## Problem requirements
Show every line of the data where the word "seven" can be found.

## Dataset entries
*** Begin section ***

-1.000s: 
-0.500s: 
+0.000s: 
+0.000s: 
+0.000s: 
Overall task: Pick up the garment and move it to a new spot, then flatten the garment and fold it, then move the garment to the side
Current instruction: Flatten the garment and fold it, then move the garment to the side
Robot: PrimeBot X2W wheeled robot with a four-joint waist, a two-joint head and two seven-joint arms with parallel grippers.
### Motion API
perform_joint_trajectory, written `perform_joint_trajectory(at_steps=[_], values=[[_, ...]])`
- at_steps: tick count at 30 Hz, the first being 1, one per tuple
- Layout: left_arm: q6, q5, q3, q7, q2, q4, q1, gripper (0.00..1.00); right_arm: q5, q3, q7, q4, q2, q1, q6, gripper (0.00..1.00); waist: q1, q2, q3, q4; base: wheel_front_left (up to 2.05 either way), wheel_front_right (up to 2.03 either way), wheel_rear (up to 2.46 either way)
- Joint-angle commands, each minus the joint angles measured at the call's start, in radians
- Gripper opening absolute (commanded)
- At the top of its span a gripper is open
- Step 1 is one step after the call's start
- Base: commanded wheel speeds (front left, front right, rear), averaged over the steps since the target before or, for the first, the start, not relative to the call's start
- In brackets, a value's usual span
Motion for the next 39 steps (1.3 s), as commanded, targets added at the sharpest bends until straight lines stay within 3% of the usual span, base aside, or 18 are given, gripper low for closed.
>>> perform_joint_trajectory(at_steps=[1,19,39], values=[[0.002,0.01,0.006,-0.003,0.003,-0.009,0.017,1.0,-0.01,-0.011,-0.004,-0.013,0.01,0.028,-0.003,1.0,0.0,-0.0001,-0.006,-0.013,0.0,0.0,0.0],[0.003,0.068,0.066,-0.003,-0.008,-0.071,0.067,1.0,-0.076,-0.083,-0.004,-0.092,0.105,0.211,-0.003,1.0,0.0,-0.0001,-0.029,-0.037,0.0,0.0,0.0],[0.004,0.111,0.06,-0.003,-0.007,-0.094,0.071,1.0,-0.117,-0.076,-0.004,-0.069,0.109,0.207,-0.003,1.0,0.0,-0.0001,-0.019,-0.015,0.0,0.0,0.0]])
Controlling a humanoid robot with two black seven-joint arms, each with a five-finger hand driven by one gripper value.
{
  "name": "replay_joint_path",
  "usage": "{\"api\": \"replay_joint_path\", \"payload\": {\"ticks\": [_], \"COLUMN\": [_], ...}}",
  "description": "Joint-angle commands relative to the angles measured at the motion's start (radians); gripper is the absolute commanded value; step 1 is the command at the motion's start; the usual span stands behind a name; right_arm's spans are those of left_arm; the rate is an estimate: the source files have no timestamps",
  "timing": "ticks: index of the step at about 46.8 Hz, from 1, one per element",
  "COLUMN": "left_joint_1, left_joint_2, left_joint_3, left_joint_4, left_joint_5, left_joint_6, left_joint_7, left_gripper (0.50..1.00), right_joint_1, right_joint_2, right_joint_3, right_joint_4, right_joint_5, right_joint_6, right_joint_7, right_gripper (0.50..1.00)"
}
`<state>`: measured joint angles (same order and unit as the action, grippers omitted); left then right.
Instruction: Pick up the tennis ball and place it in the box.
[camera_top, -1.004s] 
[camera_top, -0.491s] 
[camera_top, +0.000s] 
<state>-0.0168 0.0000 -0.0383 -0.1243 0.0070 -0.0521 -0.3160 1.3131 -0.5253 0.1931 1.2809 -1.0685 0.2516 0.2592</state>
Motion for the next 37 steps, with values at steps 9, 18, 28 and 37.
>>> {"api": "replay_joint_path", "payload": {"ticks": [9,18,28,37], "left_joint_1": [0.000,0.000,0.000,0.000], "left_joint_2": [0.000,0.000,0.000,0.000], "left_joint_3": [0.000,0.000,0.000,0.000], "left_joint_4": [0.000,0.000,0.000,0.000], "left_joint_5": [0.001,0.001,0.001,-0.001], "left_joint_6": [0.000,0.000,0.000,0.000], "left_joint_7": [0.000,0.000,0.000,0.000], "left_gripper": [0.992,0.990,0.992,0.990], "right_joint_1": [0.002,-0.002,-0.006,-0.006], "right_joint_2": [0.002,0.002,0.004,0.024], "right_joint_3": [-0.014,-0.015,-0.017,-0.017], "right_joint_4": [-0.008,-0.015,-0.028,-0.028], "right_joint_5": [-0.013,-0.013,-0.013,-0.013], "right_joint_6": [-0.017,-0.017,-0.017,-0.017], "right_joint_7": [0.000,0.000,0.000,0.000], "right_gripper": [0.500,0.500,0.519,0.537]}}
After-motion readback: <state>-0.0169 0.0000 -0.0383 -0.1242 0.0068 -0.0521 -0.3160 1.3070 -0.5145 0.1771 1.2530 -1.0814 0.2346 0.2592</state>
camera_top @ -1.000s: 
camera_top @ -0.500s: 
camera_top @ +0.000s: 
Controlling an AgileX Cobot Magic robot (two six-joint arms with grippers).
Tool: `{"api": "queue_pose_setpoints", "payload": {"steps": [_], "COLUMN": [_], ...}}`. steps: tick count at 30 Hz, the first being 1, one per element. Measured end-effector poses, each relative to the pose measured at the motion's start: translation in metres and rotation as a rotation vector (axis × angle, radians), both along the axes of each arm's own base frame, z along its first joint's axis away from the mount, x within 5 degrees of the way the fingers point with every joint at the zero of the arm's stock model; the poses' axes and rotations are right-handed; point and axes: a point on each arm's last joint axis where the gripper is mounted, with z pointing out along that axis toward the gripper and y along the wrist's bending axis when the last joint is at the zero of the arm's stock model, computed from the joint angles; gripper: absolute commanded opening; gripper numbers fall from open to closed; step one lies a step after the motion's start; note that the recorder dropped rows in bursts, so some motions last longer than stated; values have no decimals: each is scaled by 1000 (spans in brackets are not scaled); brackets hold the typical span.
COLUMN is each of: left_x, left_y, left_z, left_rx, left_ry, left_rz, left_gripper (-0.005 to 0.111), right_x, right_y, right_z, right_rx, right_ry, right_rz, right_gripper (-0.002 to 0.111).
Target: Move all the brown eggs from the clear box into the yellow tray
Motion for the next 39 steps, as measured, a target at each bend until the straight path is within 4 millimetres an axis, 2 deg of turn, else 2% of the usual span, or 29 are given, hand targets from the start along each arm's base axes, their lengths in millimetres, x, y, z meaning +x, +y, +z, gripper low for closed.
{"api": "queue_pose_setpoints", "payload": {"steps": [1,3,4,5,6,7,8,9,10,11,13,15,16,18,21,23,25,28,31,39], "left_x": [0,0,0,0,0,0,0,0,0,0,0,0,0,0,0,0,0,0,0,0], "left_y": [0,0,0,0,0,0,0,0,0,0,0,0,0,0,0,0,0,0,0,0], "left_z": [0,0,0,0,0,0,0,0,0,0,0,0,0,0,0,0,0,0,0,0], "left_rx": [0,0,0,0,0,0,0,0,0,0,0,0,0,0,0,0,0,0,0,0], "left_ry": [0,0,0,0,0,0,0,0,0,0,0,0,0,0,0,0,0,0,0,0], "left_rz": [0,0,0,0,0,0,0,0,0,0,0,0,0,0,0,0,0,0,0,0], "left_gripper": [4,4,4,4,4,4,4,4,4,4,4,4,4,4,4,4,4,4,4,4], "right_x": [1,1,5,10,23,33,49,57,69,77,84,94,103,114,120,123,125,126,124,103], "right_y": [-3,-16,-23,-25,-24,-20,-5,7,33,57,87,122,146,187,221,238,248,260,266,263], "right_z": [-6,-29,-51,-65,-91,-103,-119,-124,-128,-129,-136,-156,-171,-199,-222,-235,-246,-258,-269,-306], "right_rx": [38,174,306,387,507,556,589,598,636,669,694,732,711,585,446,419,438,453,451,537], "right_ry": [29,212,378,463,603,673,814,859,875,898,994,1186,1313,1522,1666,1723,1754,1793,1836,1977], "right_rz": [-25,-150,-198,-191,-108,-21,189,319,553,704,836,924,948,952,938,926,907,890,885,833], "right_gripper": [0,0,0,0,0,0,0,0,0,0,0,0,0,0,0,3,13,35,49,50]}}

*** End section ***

## Completed exercise
Robot: PrimeBot X2W wheeled robot with a four-joint waist, a two-joint head and two seven-joint arms with parallel grippers.
Controlling a humanoid robot with two black seven-joint arms, each with a five-finger hand driven by one gripper value.

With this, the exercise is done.